Reports whether a span represents a valid time since the start of the day, i.e. whether of_span_since_start_of_day_exn span would succeed.

val of_span_since_start_of_day_unchecked : Span.t -> t

of_span_since_start_of_day_unchecked does not validate that the Span represents a valid Ofday.

Behavior of other Ofday accessors is unspecified, but still safe (e.g., won't segfault), if the input does not satisfy span_since_start_of_day_is_valid.

val add : t -> Span.t -> t Core_kernel__.Import.option

add t s shifts the time of day t by the span s. It returns None if the result is not in the same 24-hour day.

val sub : t -> Span.t -> t Core_kernel__.Import.option
val next : t -> t Core_kernel__.Import.option

next t return the next t (next t > t) or None if t = end of day.

val prev : t -> t Core_kernel__.Import.option

prev t return the previous t (prev t < t) or None if t = start of day.

val diff : t -> t -> Span.t

diff t1 t2 returns the difference in time between two ofdays, as if they occurred on the same 24-hour day.

val small_diff : t -> t -> Span.t

Returns the time-span separating the two of-days, ignoring the hour information, and assuming that the of-days represent times that are within a half-hour of each other.
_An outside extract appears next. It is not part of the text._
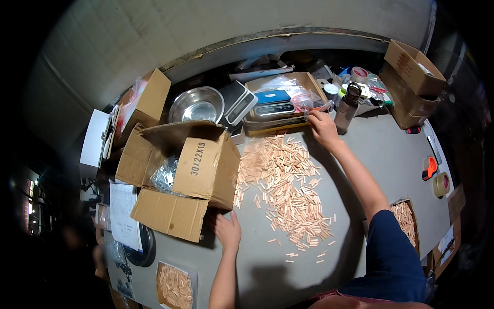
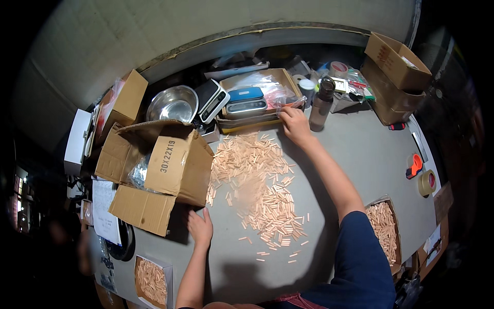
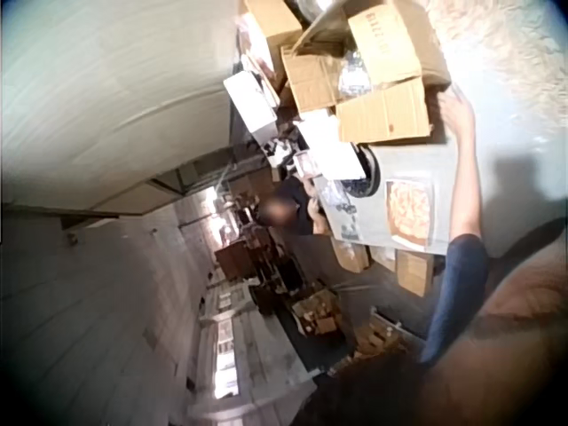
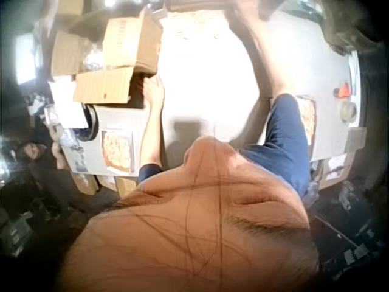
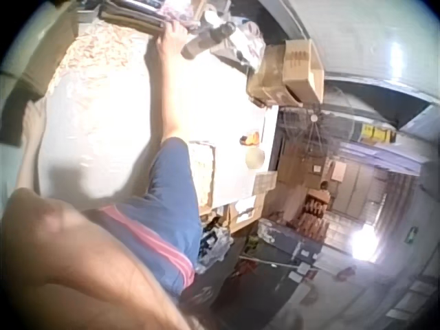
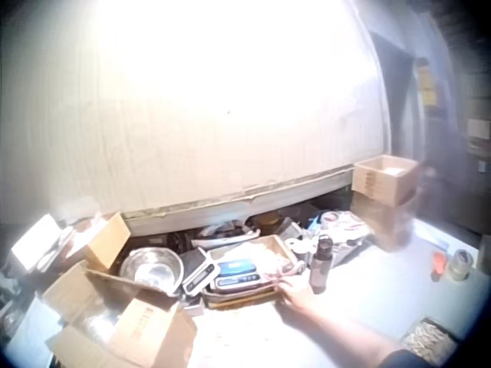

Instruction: The person sorts small wooden pegs on a table, gathering them into a pile and placing them into a cardboard box. The person repeatedly scoops and arranges the pegs, then transfers them into the box.

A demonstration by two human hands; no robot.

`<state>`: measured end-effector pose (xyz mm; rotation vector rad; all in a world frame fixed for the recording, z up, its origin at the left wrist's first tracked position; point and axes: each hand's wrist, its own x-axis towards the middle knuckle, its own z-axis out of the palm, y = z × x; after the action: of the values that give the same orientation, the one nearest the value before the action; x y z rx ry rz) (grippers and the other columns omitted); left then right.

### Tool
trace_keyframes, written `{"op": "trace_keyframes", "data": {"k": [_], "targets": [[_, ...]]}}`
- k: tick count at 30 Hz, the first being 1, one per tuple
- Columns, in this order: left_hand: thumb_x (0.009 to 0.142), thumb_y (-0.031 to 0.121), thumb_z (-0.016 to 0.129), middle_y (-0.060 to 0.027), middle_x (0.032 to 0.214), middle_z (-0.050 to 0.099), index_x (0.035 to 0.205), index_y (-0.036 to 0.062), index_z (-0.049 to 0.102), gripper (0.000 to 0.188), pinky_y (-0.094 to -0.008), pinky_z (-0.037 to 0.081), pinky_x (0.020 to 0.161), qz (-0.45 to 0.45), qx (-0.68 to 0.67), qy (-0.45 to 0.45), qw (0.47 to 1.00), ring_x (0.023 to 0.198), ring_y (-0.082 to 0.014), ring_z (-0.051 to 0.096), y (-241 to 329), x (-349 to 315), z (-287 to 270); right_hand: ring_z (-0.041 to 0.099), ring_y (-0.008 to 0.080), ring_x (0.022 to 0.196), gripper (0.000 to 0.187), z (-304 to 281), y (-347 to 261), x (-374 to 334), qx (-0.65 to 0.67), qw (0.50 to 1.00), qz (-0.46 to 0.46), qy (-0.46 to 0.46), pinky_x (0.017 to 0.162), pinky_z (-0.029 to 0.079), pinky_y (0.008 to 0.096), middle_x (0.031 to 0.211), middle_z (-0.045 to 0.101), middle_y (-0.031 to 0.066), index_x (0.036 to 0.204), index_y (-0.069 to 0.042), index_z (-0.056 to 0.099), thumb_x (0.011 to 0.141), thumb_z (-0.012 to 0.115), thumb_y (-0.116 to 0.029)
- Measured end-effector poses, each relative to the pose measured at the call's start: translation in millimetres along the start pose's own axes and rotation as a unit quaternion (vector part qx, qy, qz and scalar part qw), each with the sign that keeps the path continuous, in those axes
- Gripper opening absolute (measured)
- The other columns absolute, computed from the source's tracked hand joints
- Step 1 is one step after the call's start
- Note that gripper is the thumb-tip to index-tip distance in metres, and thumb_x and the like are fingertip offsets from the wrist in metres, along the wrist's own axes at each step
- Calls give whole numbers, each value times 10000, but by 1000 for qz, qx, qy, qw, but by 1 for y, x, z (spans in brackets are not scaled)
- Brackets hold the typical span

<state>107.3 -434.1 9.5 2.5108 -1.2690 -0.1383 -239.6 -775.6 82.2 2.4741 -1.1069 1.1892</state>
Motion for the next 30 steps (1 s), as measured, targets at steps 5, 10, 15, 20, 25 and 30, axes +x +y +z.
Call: {"op": "trace_keyframes", "data": {"k": [5, 10, 15, 20, 25, 30], "targets": [[1062, 510, 505, -297, 1016, 650, 1093, -37, 528, 549, -581, 489, 870, 9, 7, 26, 1000, 956, -497, 641, -1, -2, 1, 633, 331, 1071, 415, -9, -19, 3, 23, 1000, -2, 13, 930, 481, 423, 1160, 675, 111, 1142, -76, 702, 735, 689, 0], [1061, 509, 510, -293, 1004, 647, 1076, -33, 523, 542, -583, 487, 865, 12, 9, 31, 999, 950, -496, 637, -7, -3, 3, 519, 322, 1248, 583, -26, -28, 23, -99, 992, 48, 66, 1145, 312, 513, 1287, 564, 133, 1260, -61, 625, 685, 677, 29], [1057, 512, 518, -311, 1035, 639, 1095, -40, 515, 553, -598, 480, 881, 10, -1, 19, 1000, 981, -515, 630, -4, 1, 5, 547, 278, 1240, 322, -28, 10, 23, -162, 984, 36, 62, 1203, 255, 553, 1178, 617, 76, 1116, -100, 658, 804, 716, -47], [1059, 504, 513, -299, 1031, 644, 1097, -35, 522, 541, -591, 490, 863, 9, 2, 20, 1000, 964, -505, 642, -4, -1, 4, 622, 263, 1060, 135, -23, 16, 21, -138, 987, -2, 78, 1156, 340, 508, 1001, 640, 63, 955, -109, 651, 848, 729, -81], [1056, 504, 517, -304, 1033, 641, 1096, -36, 521, 542, -591, 493, 855, 13, 5, 22, 1000, 952, -506, 641, -7, -1, 5, 632, 276, 939, 143, -23, 19, 14, -129, 988, -49, 69, 1055, 435, 453, 907, 612, 75, 904, -103, 632, 806, 719, -46], [1055, 516, 519, -317, 1037, 640, 1092, -39, 519, 557, -597, 481, 874, 13, -8, 26, 1000, 962, -520, 629, -4, -1, 4, 632, 272, 916, 189, -20, 26, 15, -117, 990, -64, 49, 916, 468, 418, 890, 604, 72, 912, -97, 627, 762, 715, -22]]}}
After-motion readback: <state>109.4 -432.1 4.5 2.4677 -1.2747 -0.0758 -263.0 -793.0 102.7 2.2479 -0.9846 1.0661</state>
This is useful for comparing two ofdays in unknown time-zones.

val to_string_trimmed : t -> Core_kernel__.Import.string

Trailing groups of zeroes are trimmed such that the output is printed in terms of the smallest non-zero units among nanoseconds, microseconds, milliseconds, or seconds; or minutes if all of the above are zero.

val to_sec_string : t -> Core_kernel__.Import.string

HH:MM:SS, without any subsecond components. Seconds appear even if they are zero.

val of_string_iso8601_extended : ?⁠ -> ?⁠ -> Core_kernel__.Import.string -> t

24-hour times according to the ISO 8601 standard. This function can raise.

val to_millisecond_string : t -> Core_kernel__.Import.string

with milliseconds

val to_millisec_string : t -> Core_kernel__.Import.string
val approximate_end_of_day : t

The largest representable value below start_of_next_day, i.e. one nanosecond before midnight.

val add_exn : t -> Span.t -> t

add_exn t span shifts the time of day t by span. It raises if the result is not in the same 24-hour day. Daylight savings shifts are not accounted for.

val sub_exn : t -> Span.t -> t

sub_exn t span shifts the time of day t back by span. It raises if the result is not in the same 24-hour day. Daylight savings shifts are not accounted for.